## Try it
Please repeat exactly the lines below from the one containing "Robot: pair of" down to the one containing "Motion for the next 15", both included, and nothing else.

## Saved data entries
┌──
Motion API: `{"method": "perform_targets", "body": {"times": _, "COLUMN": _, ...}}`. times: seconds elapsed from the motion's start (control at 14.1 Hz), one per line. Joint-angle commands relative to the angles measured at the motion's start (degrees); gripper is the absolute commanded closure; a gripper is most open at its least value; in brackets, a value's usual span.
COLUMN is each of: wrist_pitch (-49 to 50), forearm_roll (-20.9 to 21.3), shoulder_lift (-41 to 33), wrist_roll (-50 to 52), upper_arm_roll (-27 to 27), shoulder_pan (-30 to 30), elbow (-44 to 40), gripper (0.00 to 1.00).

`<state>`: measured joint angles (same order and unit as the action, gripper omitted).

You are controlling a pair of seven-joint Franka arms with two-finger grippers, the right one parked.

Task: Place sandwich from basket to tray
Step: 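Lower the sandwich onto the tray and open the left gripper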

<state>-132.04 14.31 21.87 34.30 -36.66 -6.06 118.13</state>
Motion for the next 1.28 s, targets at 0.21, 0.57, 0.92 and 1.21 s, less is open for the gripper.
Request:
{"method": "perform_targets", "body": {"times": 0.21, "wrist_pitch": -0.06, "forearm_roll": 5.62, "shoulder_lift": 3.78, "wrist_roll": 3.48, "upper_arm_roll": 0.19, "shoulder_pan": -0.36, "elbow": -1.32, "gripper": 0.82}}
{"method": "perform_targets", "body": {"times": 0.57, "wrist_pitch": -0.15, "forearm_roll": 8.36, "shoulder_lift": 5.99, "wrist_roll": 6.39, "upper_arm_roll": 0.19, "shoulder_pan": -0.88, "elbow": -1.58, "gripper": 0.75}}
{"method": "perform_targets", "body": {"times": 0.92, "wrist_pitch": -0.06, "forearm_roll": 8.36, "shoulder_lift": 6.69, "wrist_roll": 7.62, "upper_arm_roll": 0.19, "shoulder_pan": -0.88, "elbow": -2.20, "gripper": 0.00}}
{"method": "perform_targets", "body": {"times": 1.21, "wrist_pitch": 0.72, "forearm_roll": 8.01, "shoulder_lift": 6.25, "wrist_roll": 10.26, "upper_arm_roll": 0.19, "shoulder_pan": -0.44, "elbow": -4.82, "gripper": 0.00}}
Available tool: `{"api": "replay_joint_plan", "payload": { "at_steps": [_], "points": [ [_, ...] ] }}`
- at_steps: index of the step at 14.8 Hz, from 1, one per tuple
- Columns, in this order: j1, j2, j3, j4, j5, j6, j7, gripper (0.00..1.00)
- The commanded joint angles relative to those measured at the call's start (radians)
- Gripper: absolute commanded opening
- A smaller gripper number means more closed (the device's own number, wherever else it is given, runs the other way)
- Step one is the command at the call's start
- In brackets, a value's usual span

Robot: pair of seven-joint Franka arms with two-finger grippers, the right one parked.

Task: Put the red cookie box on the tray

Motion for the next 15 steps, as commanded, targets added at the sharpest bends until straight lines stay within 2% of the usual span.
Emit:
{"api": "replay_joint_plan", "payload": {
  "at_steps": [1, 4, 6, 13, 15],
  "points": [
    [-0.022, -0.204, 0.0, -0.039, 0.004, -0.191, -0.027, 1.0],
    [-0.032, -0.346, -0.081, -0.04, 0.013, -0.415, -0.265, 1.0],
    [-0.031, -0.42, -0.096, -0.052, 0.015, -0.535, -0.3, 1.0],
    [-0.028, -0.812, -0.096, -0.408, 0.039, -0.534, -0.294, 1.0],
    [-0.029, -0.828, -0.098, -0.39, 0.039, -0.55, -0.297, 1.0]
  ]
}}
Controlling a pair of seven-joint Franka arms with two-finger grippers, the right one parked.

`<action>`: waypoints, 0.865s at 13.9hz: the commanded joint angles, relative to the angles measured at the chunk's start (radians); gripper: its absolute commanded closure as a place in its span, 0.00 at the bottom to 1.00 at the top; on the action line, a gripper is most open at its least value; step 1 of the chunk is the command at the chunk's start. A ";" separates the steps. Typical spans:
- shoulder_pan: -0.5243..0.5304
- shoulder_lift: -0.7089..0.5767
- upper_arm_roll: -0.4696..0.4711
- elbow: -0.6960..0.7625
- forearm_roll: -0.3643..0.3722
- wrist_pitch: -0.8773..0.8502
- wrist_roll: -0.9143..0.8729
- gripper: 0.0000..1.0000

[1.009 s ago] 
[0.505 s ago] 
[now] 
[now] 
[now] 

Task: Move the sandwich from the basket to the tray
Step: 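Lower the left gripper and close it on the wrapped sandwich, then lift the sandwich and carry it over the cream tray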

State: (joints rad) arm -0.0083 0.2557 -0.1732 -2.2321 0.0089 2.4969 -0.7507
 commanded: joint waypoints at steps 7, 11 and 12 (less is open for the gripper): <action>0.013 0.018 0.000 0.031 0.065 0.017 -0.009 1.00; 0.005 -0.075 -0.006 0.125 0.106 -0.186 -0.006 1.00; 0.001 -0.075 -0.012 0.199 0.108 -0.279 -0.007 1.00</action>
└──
## Your response
Robot: pair of seven-joint Franka arms with two-finger grippers, the right one parked.

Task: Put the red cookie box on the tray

Motion for the next 15 steps, as commanded, targets added at the sharpest bends until straight lines stay within 2% of the usual span.

There is no additional output for this exercise.